"We have always had kindness from you," cried the farmer's wife.
"And fodder for man and beast," said the shepherd, taking off his hat; "and, above all, consideration and order."
"Your future is secured," said Anton; "you will have a master who has more in his power than I had." Finally, Anton kissed the farmer's curly-headed boy, and gave him a keepsake. The boy clung to his coat, and would not let him go.
On their return, Anton said, "What makes our parting easier to me is the future fate of the property. And I have a prevision that all that still seems uncertain in your life will be happily settled ere long."
Lenore walked in silence by his side; at length she asked, "May I speak to you of the present owner of this estate? I should like to know how you became his friend."
"By not putting up with a wrong he did me. Our intimacy has remained unshaken, because, while I willingly gave way to him in trifles, I always abode by my own convictions in graver matters. He has a high respect for strength and independence, and might easily become tyrannical if he encountered weakness of judgment and will."
"How can a woman be firm and self-reliant with such a one as he?" said Lenore, cast down.
"No doubt," replied Anton, thoughtfully, "this must be much more difficult for a woman who passionately loves him. Every thing that looks like temper or self-will he will rudely break down, and will not spare the conquered; but if opposed by a worthy and modest nature, he will respect it. And if I were ever called upon to give his future wife a counsel, it would be this, that she should carefully guard against whatever might pass for bold or free in woman. The very thing that might make a stranger agreeable, because easily establishing a familiar footing between them, is just what he would least esteem in her."
Lenore clung closer to Anton as he spoke, and bent her head. They returned in silence to the castle.

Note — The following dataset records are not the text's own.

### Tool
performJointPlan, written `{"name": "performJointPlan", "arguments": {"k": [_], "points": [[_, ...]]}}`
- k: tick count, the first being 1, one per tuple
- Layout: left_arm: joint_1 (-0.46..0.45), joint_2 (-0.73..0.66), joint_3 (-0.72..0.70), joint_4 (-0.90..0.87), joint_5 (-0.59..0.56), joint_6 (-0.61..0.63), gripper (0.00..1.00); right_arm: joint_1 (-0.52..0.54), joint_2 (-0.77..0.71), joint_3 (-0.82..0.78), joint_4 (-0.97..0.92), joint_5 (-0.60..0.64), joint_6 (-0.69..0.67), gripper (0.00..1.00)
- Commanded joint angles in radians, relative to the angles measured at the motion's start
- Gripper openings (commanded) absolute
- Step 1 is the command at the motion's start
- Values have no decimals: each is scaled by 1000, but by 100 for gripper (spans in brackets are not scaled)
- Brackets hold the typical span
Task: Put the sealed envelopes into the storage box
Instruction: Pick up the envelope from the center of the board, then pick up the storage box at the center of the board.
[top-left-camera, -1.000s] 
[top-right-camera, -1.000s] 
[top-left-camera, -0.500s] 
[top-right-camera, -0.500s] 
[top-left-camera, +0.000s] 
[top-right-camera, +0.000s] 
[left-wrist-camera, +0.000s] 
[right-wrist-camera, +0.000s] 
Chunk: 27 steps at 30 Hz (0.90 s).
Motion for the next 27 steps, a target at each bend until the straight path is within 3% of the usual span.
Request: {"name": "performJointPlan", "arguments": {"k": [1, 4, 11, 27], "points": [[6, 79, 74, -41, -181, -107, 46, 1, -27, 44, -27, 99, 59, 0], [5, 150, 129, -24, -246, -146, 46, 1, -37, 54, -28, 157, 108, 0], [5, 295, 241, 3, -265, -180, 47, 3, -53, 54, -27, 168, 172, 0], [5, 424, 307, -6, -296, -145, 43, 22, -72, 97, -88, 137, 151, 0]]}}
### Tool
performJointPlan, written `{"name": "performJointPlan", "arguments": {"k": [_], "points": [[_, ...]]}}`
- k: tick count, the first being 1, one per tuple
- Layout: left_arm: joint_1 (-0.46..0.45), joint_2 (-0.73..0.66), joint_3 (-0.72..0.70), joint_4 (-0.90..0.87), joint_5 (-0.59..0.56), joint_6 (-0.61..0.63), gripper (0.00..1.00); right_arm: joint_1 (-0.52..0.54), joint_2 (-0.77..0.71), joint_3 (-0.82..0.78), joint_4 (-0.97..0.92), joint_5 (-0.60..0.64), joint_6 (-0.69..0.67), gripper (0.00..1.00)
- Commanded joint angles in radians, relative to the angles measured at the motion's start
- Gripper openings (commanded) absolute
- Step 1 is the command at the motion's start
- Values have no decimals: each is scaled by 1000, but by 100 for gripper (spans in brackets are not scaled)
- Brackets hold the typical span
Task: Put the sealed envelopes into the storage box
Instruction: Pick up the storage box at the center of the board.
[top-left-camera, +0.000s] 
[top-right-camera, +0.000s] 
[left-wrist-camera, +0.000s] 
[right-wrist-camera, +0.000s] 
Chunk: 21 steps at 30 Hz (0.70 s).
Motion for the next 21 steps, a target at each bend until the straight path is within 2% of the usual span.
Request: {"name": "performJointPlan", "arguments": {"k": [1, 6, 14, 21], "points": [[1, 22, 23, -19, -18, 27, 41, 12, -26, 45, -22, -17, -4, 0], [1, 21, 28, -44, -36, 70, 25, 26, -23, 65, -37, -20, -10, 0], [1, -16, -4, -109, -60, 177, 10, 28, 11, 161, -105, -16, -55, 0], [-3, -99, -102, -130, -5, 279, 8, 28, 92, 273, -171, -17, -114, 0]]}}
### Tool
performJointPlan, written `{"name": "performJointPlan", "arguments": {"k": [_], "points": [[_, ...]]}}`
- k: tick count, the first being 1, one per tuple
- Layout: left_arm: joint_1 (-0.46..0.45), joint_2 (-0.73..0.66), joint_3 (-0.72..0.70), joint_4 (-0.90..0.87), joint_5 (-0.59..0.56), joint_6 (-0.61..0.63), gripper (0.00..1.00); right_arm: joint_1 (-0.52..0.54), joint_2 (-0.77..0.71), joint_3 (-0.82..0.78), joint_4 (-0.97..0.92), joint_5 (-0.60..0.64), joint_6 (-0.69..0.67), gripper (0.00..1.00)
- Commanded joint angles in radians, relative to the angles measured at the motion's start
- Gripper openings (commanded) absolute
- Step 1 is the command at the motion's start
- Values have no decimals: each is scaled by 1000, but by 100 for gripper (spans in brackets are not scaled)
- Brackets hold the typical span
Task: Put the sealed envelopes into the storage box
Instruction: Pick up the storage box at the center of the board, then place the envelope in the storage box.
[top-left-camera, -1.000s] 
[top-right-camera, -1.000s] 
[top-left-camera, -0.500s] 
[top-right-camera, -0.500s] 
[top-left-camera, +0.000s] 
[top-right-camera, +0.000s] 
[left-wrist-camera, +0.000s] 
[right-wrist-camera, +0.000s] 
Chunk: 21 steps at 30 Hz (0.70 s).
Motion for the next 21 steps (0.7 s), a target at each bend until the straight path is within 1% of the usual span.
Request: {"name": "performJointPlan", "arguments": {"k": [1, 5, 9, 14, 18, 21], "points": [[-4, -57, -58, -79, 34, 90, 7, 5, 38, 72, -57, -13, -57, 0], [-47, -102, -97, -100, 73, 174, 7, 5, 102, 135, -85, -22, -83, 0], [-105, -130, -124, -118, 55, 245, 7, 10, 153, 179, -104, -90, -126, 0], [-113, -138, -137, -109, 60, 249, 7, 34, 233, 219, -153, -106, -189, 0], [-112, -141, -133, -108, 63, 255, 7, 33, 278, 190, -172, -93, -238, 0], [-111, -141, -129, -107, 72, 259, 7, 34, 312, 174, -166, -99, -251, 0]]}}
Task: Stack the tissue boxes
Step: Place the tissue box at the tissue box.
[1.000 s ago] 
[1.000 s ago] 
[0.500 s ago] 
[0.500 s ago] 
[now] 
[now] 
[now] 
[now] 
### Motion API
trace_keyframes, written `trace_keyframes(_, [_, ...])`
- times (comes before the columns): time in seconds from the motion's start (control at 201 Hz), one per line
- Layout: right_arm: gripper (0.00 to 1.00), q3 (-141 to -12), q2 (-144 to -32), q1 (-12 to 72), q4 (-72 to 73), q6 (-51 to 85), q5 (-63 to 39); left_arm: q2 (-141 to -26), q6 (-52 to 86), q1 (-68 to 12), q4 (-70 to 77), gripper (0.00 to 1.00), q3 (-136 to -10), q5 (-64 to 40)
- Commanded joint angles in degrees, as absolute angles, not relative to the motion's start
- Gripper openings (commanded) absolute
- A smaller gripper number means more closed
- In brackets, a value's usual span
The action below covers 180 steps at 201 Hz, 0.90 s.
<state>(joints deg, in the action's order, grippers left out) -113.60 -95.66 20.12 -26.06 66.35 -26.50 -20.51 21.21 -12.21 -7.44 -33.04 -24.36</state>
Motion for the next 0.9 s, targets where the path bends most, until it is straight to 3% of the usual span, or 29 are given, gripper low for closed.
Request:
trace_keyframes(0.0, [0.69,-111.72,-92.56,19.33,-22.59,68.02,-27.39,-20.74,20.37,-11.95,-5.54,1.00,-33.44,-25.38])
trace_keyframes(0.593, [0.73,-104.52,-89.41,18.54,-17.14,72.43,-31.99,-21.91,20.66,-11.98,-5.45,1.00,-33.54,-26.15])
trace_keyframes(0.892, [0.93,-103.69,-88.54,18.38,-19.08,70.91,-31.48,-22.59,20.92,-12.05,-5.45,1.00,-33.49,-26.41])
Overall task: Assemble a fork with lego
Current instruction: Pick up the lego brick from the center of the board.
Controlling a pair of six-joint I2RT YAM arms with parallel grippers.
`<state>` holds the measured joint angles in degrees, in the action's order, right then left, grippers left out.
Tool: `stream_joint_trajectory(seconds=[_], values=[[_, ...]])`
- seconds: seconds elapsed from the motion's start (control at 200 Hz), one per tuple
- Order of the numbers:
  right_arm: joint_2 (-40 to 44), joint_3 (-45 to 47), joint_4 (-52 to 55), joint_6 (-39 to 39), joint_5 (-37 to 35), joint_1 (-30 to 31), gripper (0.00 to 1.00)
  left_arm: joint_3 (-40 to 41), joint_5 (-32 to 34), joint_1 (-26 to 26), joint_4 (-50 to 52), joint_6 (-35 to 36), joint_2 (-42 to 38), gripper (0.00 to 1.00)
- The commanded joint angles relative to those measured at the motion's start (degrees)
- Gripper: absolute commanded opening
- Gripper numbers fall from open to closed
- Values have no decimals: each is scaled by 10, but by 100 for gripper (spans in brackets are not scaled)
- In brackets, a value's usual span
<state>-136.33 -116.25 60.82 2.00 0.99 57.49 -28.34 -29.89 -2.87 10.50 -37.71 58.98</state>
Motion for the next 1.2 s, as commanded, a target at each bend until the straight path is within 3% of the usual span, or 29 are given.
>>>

In the afternoon Anton went once more over the estate with Karl for companion. Hitherto he had always felt that he was living in a strange land; now, when about to leave it, this seemed a home. Wherever he looked, he saw objects that had for a whole year engaged his attention. He had bought the wheat with which this field was sown; he had ordered the plow with which that servant was plowing; here he had roofed-in a barn; there he had improved a ruinous bridge. Like all who enter upon a new field of labor, he had had numberless plans, hopes, projects; and now that he was suddenly called upon to relinquish these, he first discovered how dear they had been. He next spent an hour in the forester's house. As they parted, the latter said, "When you first laid hand on this door, I little thought that the trees around us would stand so safe, and that I should ever live again among my fellow-men. You have made dying difficult to an old man, Mr. Wohlfart."